Well I recently purchased gerbils and a nice big cage for them and took them home and began to set them all up. Then as I started to remove all the instructions papers and stuff from the cage to start rinsing the dust off, there was this "small animal care guide" booklet from PetSmart that came with the cage. So I decided to flip through it and I began reading the gerbil section. It said gerbils are illegal in California. Why? They arent dangerous or anything. Im just wondering from curiousity.


----------



## Thoth (Oct 28, 2005)

Besides the fact california is bizarro world. Most of those laws are to protect the indigenous wild life. Because if the gerbil escapes it can thrive in the climate there possibly out competing several indigenous animals for resources. Arizona and Florida also tend to make owning certain animals difficult for the same reason.


----------



## atavuss (Oct 29, 2005)

why are gerbils illegal in California?  two words:  Richard Gere


----------



## Farom (Oct 29, 2005)

Lol, thats retarded...they sell them everywhere.  

  Thanks,
Andrew


----------



## mouse (Oct 31, 2005)

they sell them everywhere - but california! i bought some in germany, they were so cute. now i can't have them. i can get a rat for my kids, but no gerbil.
i can get a chinchilla, but no ferret. 
even worse, the apt. that i live in allow no pets (unless they are in a cage), but if you are over a certain age (in the 60's i think), or have a doctor's note then you can have a cat or a dog. 
and i got fussed at for my T's.

dianne


----------



## Daisey_Boo222 (Oct 31, 2005)

Where is this?
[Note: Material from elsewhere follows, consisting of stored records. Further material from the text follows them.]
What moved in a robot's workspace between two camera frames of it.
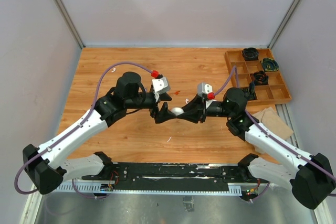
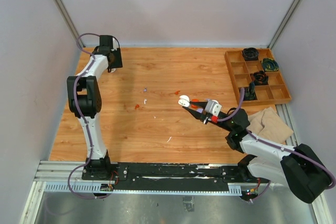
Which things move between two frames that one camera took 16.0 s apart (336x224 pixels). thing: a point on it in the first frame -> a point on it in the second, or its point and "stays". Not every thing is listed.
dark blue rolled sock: [250, 92] stays
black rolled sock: [251, 54] stays
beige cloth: [269, 119] stays
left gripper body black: [154, 106] -> [117, 62]
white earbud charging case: [177, 110] -> [184, 100]
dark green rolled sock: [270, 65] stays
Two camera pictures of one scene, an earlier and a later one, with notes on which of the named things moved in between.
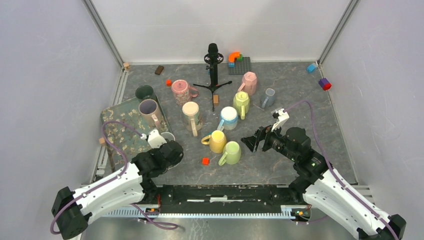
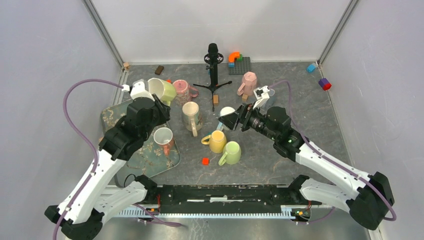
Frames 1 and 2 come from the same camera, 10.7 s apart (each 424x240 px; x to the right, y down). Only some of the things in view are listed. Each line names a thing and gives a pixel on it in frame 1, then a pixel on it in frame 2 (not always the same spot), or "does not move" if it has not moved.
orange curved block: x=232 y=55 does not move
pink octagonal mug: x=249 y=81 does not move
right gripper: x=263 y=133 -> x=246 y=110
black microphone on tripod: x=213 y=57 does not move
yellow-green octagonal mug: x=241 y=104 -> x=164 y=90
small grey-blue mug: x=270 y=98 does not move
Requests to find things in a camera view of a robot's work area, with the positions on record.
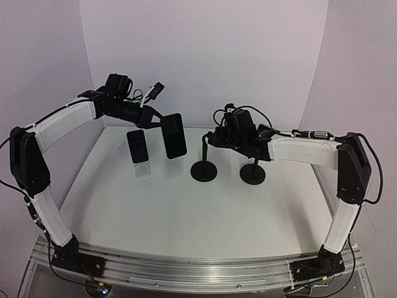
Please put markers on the black phone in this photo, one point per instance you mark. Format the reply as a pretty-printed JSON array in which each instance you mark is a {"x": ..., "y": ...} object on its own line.
[
  {"x": 265, "y": 131},
  {"x": 137, "y": 146},
  {"x": 173, "y": 136}
]

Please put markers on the clear acrylic phone stand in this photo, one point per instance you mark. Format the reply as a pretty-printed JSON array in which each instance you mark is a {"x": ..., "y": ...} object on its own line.
[{"x": 142, "y": 170}]

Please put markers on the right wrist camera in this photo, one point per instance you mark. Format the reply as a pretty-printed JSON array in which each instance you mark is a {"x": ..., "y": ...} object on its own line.
[{"x": 230, "y": 109}]

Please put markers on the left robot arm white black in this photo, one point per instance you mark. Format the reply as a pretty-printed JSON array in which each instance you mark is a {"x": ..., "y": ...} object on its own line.
[{"x": 27, "y": 146}]

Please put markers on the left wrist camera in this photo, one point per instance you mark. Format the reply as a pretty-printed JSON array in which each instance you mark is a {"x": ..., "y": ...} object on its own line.
[{"x": 152, "y": 93}]

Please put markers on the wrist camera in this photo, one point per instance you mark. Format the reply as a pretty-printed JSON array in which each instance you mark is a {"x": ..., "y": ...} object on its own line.
[
  {"x": 152, "y": 93},
  {"x": 230, "y": 109}
]

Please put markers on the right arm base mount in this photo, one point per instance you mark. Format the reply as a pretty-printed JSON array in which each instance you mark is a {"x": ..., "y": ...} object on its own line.
[{"x": 325, "y": 264}]

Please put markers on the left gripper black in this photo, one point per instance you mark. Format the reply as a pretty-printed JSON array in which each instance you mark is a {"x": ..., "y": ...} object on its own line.
[{"x": 141, "y": 121}]

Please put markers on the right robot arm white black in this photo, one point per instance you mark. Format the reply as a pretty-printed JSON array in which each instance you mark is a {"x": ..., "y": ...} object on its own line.
[{"x": 359, "y": 173}]

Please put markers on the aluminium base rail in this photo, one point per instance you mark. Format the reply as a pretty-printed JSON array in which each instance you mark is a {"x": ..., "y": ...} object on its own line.
[{"x": 117, "y": 273}]

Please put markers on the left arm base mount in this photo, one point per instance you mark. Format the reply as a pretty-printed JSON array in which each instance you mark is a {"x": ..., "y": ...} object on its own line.
[{"x": 69, "y": 258}]

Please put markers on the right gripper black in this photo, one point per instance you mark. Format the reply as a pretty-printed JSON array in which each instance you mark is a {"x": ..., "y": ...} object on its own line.
[{"x": 218, "y": 139}]

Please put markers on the black phone stand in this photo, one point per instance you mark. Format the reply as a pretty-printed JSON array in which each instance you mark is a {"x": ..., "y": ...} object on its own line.
[
  {"x": 252, "y": 173},
  {"x": 203, "y": 171}
]
California?


----------



## agentbsmithi (Feb 20, 2006)

uh, i live in california and i can buy gerbils all day with no problems. its chinchillas i have problems finding.


----------



## GQ. (Feb 20, 2006)

I have never found a pet store to carry gerbils here in San Diego.  Most rodents (along with everything else) are restricted in California with a few exceptions.  Check out this website.

http://www.agsgerbils.org/California.html

Next is a .pdf link from the California Department of Fish and Game.  It has the restricted species list.  It lists gerbils as being detrimental.  Do a search in the pdf for rodentia and gerbils to find the pertinent information.

http://www.dfg.ca.gov/licensing/pdffiles/fg1518.pdf


----------